Aku mencintai laki-laki itu, sungguh, perasaanku sudah mengakar kepadanya. Tapi di sisi lain, aku diposisikan pada pilihan yang sangat berat. Berulang kali aku membujuknya agar mengizinkan aku kuliah. Aku rela jika harus menikah muda, asal diizinkan kuliah. Aku menjelaskan kepada dia, bahwa aku tidak ingin menjadi wanita karier. Aku hanya ingin sekali terjun ke kegiatan sosial untuk membantu masyarakat pinggiran dan memberdayakan para wanita agar tidak menjadi pengemis.

Tapi dia bilang, untuk apa melakukan kegiatan seperti itu, daripada nanti capek. Jawabannya begitu menusuk hati. Aku dongkol sekali. Kurasa, dia sudah tidak sepemikiran denganku. Sampai beberapa minggu aku dan dia berdebat panjang, akhirnya memang memilih adalah jalan terbaik. Akhirnya, aku memilih untuk melanjutkan kuliah.

Aku Melepasnya Demi Meraih Impian-Impianku

Dia mencoba meyakinkan, bahwa dengan gajinya, dia bisa mencukupi semua kebutuhanku dan anak-anak. Tapi sungguh, bukan materi yang hanya menjadi pertimbanganku. Tapi sebuah tujuan hidup, dimana aku mempunyai visi untuk bisa memberikan hidup yang manfaat untuk sekitarku. Dengan bujukan apa pun, aku tetap menolak.

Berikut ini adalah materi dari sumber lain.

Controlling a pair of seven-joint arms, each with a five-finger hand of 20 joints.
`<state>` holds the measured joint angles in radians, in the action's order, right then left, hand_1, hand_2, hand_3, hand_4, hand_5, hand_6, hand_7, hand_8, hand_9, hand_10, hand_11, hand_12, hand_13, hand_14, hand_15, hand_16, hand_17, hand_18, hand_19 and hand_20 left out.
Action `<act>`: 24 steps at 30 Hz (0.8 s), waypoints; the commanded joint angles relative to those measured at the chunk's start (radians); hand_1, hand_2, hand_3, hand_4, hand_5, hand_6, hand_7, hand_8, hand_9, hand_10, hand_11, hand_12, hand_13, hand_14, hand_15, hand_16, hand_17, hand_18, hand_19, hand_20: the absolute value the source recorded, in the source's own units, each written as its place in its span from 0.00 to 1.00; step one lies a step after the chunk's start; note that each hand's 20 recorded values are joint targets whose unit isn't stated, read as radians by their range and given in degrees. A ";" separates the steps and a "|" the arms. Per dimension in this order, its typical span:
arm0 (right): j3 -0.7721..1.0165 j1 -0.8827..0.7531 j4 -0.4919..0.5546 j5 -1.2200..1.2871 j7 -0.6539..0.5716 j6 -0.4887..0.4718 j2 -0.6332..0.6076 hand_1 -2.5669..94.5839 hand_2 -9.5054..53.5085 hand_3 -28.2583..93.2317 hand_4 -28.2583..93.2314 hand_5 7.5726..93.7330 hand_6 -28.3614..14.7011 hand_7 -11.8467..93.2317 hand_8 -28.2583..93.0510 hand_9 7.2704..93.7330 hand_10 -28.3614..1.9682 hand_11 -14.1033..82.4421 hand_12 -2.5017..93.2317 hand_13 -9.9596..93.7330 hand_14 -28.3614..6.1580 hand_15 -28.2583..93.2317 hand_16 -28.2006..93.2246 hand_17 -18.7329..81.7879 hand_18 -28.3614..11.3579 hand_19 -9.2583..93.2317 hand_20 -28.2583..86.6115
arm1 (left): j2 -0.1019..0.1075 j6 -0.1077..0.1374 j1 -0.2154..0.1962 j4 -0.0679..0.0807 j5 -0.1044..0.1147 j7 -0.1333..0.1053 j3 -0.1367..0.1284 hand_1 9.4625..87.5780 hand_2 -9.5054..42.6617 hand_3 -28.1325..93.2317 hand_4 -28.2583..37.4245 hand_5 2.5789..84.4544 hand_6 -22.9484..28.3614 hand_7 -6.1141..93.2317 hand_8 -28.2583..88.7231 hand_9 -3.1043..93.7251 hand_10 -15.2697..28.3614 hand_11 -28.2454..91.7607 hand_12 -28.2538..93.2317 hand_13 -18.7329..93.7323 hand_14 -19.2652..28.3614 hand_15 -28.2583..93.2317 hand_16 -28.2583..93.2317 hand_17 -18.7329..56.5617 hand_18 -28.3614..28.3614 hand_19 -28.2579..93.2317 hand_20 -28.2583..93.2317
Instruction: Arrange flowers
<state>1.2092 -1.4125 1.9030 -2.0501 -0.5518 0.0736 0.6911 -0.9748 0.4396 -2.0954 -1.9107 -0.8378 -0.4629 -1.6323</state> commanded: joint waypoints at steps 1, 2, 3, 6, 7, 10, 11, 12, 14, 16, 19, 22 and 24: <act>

Awalnya, banyak orang bertanya-tanya, kenapa aku tidak jadi menikah dengan laki-laki yang tampan dan mapan. Sakit memang menjadi desas-desus para tetangga, tapi kuabaikan. Yang lebih mengerti yang terbaik untuk diriku adalah aku sendiri. Tetangga hanyalah penonton. Saat aku menjelaskan kepada kedua orang tuaku, mereka begitu mendukung. Karena, orang tuaku sendiri juga ingin anak gadisnya sekolah lebih tinggi.

Beberapa bulan setelah putus denganku, dia menikah dengan wanita pilihan kedua orang tuanya dan aku telah diterima di salah satu PTN di Jawa Timur. Awalnya memang berat untuk menerima semua ini, tapi tekadku sudah bulat.

Sekarang, aku sudah bisa lepas dari perasaan kepadanya. Sama sekali tidak ada sisa-sisa cinta untuknya. Aku dan dia sudah mempunyai jalan hidup masing-masing. Aku sibuk dengan kegiatan kampus. Dan sampai detik ini, sama sekali tidak ada rasa menyesal karena telah menolaknya. Karena aku bahagia telah memilih jalan hidup yang kuinginkan. Sekarang, aku menjadi relawan yang membantu dan memperjuangkan orang-orang pinggiran yang belum tersentuh oleh ‘tangan’ pemerintah dan anak-anak pelosok yang membutuhkan uluran tangan untuk tetap menikmati manisnya bangku sekolah.

Aku bahagia dengan pilihanku. Hidup itu pilihan, dan setiap orang mempunyai alasan untuk pilihannya. Dengan tekad dan hati yang ikhlas, pasti apa pun yang berat akan menjadi ringan.